Requirement :: The answer is to be an exact copy of the lines below running from the line with "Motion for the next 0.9" down to the line with "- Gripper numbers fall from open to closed", both ends included, and nothing more.
>>>>
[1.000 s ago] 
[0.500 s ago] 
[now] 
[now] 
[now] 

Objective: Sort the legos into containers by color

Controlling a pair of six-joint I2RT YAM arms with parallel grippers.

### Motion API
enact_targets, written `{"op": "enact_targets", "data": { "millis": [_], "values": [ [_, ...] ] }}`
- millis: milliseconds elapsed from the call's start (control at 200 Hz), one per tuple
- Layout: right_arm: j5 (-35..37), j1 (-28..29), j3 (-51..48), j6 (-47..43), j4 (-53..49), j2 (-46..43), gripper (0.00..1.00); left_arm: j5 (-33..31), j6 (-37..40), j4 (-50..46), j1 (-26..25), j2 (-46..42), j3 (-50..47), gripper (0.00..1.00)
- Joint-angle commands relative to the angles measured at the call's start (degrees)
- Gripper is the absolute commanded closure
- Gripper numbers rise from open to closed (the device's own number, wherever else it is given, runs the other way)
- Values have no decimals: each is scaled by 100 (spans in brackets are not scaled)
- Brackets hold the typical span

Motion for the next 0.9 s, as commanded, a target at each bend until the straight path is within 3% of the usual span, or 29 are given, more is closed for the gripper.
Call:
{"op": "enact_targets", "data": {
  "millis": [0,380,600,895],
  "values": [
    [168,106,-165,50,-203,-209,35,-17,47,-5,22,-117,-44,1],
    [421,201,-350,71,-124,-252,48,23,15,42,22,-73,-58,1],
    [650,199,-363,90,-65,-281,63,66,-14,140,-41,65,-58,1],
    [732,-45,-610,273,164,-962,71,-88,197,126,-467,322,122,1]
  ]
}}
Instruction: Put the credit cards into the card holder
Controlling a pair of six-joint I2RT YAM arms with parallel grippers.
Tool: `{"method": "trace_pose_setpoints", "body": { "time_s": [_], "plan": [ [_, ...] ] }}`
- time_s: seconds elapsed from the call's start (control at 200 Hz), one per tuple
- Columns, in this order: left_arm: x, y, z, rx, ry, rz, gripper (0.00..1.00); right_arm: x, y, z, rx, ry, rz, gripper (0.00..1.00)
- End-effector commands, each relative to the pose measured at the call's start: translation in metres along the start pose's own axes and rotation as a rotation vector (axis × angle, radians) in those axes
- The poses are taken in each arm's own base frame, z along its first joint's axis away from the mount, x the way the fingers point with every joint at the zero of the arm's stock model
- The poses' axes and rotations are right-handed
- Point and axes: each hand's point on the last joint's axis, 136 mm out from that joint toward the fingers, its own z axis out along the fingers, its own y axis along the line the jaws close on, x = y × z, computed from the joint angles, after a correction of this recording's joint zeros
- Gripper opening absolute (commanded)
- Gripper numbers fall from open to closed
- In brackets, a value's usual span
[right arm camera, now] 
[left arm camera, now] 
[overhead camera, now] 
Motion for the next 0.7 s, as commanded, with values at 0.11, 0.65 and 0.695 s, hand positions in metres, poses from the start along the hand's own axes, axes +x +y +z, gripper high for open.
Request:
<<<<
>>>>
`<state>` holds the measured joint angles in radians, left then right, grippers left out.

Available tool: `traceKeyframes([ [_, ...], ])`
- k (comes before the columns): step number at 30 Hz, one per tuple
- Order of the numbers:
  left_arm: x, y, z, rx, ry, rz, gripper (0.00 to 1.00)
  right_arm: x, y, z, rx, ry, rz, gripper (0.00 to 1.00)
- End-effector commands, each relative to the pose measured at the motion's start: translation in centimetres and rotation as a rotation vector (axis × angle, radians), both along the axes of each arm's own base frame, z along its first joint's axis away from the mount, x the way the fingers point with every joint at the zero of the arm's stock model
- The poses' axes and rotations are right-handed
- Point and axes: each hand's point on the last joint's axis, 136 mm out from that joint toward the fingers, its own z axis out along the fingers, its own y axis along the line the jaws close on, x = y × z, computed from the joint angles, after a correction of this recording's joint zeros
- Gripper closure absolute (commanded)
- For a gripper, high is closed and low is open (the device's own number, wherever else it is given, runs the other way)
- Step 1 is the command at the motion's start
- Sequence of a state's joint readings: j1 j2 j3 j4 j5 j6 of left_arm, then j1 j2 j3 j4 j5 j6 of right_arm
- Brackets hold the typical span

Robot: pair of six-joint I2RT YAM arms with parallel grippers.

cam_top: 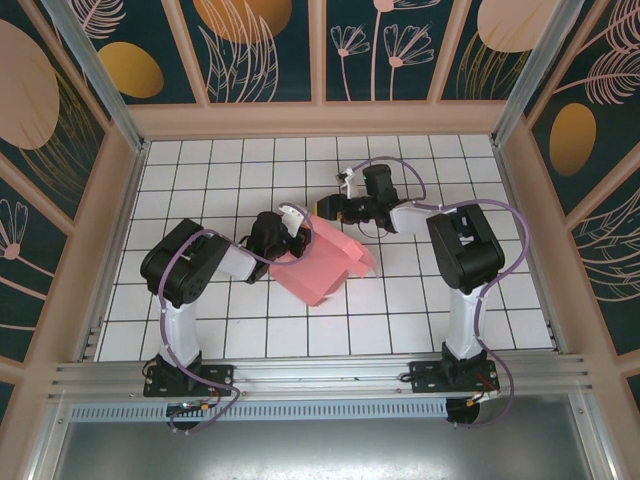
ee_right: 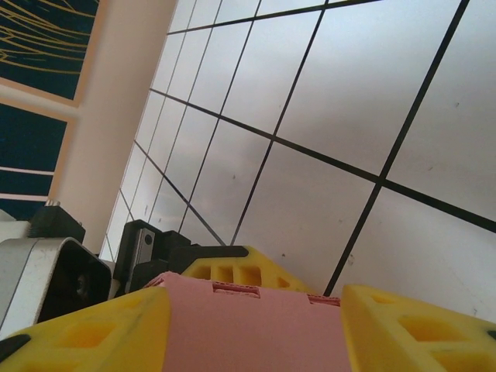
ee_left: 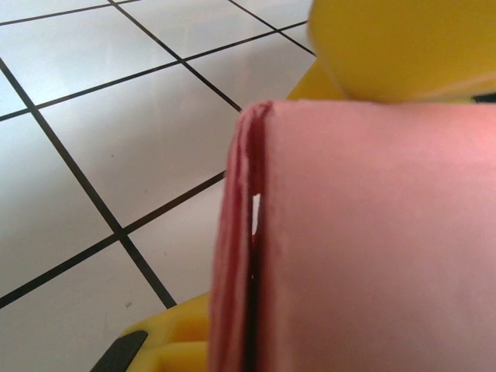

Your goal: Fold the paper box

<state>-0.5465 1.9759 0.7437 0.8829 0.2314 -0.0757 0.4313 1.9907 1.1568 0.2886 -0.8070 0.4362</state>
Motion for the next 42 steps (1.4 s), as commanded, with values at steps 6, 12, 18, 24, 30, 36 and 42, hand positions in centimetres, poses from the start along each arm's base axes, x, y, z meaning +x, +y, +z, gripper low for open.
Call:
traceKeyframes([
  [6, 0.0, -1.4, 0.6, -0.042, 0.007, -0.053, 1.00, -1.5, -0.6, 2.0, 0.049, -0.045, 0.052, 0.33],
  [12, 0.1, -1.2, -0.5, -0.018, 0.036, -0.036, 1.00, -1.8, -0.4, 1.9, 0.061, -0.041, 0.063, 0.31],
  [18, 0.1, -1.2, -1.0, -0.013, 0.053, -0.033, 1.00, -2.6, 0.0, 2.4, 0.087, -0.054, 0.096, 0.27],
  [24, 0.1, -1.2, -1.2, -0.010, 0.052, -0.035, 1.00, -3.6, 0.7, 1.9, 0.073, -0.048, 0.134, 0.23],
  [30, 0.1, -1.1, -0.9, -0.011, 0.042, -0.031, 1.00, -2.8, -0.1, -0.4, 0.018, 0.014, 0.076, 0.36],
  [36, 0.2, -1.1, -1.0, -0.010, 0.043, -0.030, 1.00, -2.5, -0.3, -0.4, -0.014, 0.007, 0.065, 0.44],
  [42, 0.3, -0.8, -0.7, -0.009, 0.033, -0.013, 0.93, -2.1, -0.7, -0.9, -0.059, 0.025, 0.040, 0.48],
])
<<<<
Reply ::
Motion for the next 0.9 s, as commanded, a target at each bend until the straight path is within 3% of the usual span, or 29 are given, more is closed for the gripper.
Call:
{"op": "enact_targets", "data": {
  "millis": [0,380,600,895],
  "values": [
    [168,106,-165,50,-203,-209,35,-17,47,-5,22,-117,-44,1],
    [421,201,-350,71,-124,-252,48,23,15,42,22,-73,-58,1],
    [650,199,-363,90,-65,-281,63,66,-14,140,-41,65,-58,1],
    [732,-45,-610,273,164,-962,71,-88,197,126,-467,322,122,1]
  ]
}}
Instruction: Put the credit cards into the card holder
Controlling a pair of six-joint I2RT YAM arms with parallel grippers.
Tool: `{"method": "trace_pose_setpoints", "body": { "time_s": [_], "plan": [ [_, ...] ] }}`
- time_s: seconds elapsed from the call's start (control at 200 Hz), one per tuple
- Columns, in this order: left_arm: x, y, z, rx, ry, rz, gripper (0.00..1.00); right_arm: x, y, z, rx, ry, rz, gripper (0.00..1.00)
- End-effector commands, each relative to the pose measured at the call's start: translation in metres along the start pose's own axes and rotation as a rotation vector (axis × angle, radians) in those axes
- The poses are taken in each arm's own base frame, z along its first joint's axis away from the mount, x the way the fingers point with every joint at the zero of the arm's stock model
- The poses' axes and rotations are right-handed
- Point and axes: each hand's point on the last joint's axis, 136 mm out from that joint toward the fingers, its own z axis out along the fingers, its own y axis along the line the jaws close on, x = y × z, computed from the joint angles, after a correction of this recording's joint zeros
- Gripper opening absolute (commanded)
- Gripper numbers fall from open to closed

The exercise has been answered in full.